There may be a reading achievement gap between lower income and more wealthy students, and this gap can extend beyond the classroom to the online realm.
According to a recent study conducted by the University of Connecticut wealthier students "tend to perform better on tests of reading comprehension than their poorer peers, a longstanding trend that has been documented amply," as reported in a recent New York Times article.

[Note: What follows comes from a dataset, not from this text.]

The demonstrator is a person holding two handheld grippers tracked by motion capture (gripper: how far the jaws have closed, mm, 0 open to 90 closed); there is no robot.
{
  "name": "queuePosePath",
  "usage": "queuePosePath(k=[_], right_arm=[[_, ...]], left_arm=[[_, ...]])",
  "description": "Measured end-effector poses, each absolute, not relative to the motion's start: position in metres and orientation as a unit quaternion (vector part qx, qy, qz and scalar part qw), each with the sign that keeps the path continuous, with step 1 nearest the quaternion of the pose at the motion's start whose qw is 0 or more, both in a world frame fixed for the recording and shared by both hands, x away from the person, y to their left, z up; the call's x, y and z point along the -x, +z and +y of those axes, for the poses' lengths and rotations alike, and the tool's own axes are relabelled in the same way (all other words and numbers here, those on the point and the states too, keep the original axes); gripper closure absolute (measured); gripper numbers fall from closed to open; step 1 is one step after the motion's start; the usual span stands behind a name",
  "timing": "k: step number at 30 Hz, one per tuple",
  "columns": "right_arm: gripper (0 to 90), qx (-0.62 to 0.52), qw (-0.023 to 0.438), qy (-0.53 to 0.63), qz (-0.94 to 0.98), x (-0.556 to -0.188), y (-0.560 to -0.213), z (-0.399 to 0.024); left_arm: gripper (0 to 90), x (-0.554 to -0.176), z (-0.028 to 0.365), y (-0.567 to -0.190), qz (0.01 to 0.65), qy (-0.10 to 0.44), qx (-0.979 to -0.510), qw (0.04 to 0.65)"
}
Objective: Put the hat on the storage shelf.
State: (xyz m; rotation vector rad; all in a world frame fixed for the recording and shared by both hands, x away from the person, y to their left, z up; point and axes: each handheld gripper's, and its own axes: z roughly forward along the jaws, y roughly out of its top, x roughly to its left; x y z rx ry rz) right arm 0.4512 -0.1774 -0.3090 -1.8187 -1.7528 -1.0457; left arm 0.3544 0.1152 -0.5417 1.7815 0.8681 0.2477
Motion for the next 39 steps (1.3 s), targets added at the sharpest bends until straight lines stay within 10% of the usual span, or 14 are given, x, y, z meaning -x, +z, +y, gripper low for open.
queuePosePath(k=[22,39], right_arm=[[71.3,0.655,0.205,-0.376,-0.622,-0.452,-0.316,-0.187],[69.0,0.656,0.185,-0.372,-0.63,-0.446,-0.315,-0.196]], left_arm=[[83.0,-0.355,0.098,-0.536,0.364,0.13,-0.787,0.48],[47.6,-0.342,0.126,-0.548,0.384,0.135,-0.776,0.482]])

The study also showed that since the Internet is a large resource in and out of the classroom, "a separate gap has emerged, with lower-income students again lagging more affluent students in their ability to find, evaluate, integrate and communicate the information they find online."
The study, the article said, demonstrates "the general lack of literacy among all students, indicating that schools have not yet caught up to teach the skills needed to navigate digital information." Researchers looked at seventh-grade students from two middle schools in Connecticut and "compared reading test scores from the federal exams often known as the Nation's Report Card."
The students were asked to use multiple web resources, and were evaluated on "whether they could use keywords effectively in search engines, determine the credibility of a website, discern the bias of an Internet author and communicate their findings through email."
The results were students from a school in a community where the median family income was more than $100,000 demonstrated "slightly more than one extra school year's worth of online reading ability compared with students from a community where the median family income was close to $60,000."
“This is more likely a comparison between a wealthier district and a middle-class district,” said Donald Leu, leader of the study, who also said the researchers did not receive permission to study schools in the poorest communities in the state. “So the gap that we found, we would expect it to be greater if the economic differences were greater.”